Print the data verbatim. Leave every image out.

"""

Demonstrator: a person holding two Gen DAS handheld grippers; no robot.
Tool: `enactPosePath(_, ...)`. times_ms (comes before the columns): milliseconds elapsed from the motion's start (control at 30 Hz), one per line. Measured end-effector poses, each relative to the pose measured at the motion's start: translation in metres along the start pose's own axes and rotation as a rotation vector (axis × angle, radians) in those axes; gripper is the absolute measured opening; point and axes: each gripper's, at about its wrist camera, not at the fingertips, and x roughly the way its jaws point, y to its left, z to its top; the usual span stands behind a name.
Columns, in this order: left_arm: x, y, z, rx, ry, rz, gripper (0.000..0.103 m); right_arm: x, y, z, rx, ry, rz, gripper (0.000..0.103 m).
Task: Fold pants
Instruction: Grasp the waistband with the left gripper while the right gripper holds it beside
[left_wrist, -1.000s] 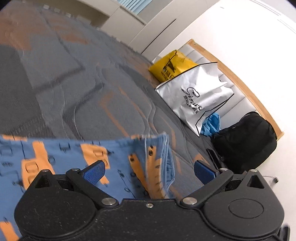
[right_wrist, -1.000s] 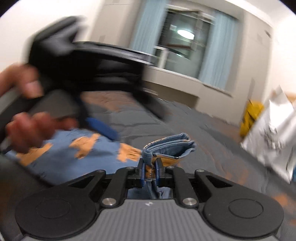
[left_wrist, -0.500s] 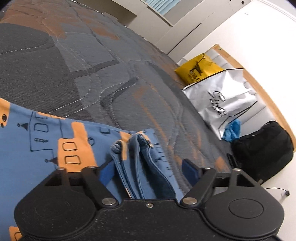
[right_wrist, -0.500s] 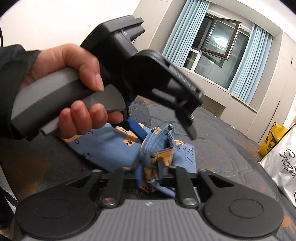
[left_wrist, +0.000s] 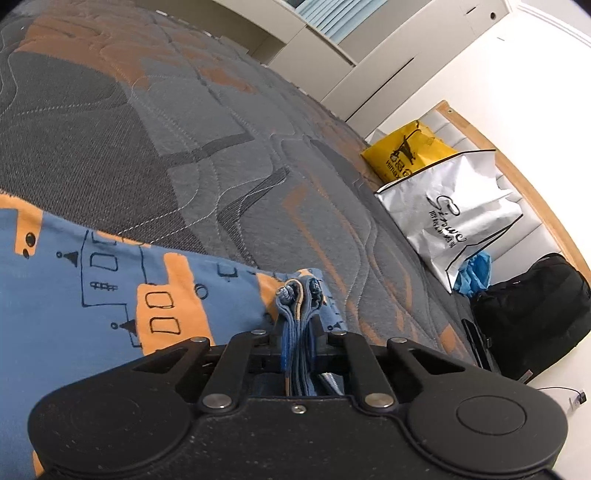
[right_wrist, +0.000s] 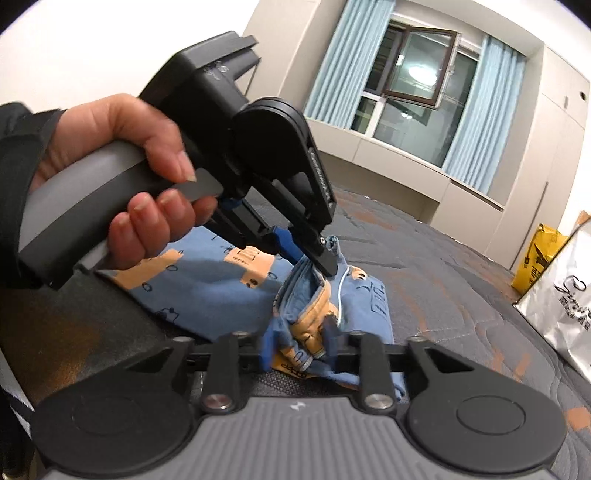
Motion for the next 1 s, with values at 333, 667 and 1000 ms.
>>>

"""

* [ANSWER BOX]
Demonstrator: a person holding two Gen DAS handheld grippers; no robot.
Tool: `enactPosePath(_, ...)`. times_ms (comes before the columns): milliseconds elapsed from the motion's start (control at 30 Hz), one per line. Measured end-effector poses, each relative to the pose measured at the motion's start: translation in metres along the start pose's own axes and rotation as a rotation vector (axis × angle, radians) in those axes; gripper is the absolute measured opening; point and axes: each gripper's, at about its wrist camera, not at the fingertips, and x roughly the way its jaws point, y to its left, z to its top; the usual span stands behind a name.
Columns, in this order: left_arm: x, y, z, rx, ry, rz, gripper (0.000..0.103 m); right_arm: x, y, z, rx, ry, rz, gripper (0.000..0.103 m).
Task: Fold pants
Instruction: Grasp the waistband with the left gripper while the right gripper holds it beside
[left_wrist, -1.000s] 
[right_wrist, -1.000s] 
[left_wrist, -0.500s] 
[right_wrist, -0.500s] 
[left_wrist, +0.000s] 
[right_wrist, +0.000s] 
Motion for the next 1 s, with values at 333, 667 and 1000 ms.
>>>

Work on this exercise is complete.